From these results, it looks like there are a lot of small I/Os, between 1 and 8 kilobytes in size, but there is also a non-negligible number of I/Os that are larger than 128KB, which isn't very small. In the next section, we will discover where these I/Os are coming from in the application's code.


Task 6: Collect Block I/O Call Stacks and Flame Graph

Because this is a Java program, perf will need access to symbol information that is not available by default. Run the following command from the perf-map-agent repository root to create a perf map file for the Java process:

$ perf-map-agent/bin/create-java-perf-map.sh $(pidof java)

Note: the previous step should be run under the same user you launched the Java application with.
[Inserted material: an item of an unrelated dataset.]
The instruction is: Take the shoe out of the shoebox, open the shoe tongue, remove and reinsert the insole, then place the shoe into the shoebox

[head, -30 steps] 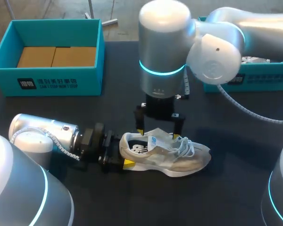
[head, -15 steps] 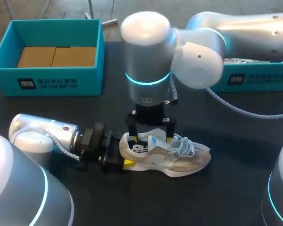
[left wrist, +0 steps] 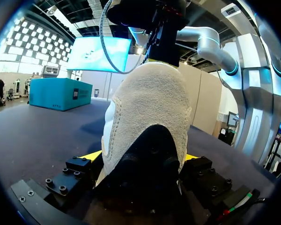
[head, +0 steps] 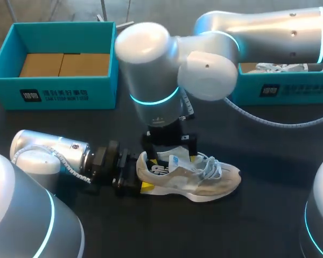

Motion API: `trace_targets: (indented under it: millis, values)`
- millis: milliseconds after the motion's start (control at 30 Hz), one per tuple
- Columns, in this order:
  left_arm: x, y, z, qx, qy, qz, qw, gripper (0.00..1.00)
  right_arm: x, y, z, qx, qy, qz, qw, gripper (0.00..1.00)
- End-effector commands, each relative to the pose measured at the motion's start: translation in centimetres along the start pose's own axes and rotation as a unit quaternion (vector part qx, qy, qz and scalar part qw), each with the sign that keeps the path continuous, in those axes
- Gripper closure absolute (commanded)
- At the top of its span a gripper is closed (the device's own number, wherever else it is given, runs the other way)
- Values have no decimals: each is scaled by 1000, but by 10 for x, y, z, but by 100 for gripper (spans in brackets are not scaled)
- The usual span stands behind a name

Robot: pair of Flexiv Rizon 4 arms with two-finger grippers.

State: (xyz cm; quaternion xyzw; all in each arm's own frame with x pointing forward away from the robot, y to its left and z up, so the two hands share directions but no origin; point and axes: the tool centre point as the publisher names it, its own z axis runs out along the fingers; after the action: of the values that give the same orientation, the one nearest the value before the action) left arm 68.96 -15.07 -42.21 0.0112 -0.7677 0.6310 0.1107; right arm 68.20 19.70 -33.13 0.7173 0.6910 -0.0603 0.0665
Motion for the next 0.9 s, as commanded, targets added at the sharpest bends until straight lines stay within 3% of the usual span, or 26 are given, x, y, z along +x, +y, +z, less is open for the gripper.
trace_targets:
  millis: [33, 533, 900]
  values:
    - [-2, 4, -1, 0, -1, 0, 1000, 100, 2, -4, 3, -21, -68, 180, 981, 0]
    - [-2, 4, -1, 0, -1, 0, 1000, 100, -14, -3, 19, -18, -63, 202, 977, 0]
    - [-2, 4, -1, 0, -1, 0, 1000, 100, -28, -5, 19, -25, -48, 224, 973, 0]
It will not work if you launched the Java application as a standard user, and then ran the create-java-perf-map.sh script as root.

To identify block I/O operation sources, we are going to record the block:block_rq_insert kernel tracepoint, including user-space call stacks, and correlate them to our application's behavior. To do so, run the following command:

# perf record -p $(pidof java) -e block:block_rq_insert -g -- sleep 10

After 10 seconds, perf will exit and inform you how many samples were collected. Each sample represents a block I/O operation, and includes a call stack. To analyze these call stacks, run perf report --stdio -- the results should point to functions in the Java program such as Writey::flushData and Writey::writer.

It always helps to visualize stack trace information as a flame graph. Run the following command to generate a flame graph SVG, and then open it in a browser or some other SVG viewer to see the stack traces visually (in the following command, replace FlameGraph if needed with the directory where you cloned the FlameGraph repository):

perf script | FlameGraph/stackcollapse-perf.pl | FlameGraph/flamegraph.pl --color java > java-io-stacks.svg

Note: The --color java argument changes the default color palette for the flame graph to differentiate between C frames, native JVM frames, and Java frames.

This is it -- you now found the source of the disk I/O operations in this application.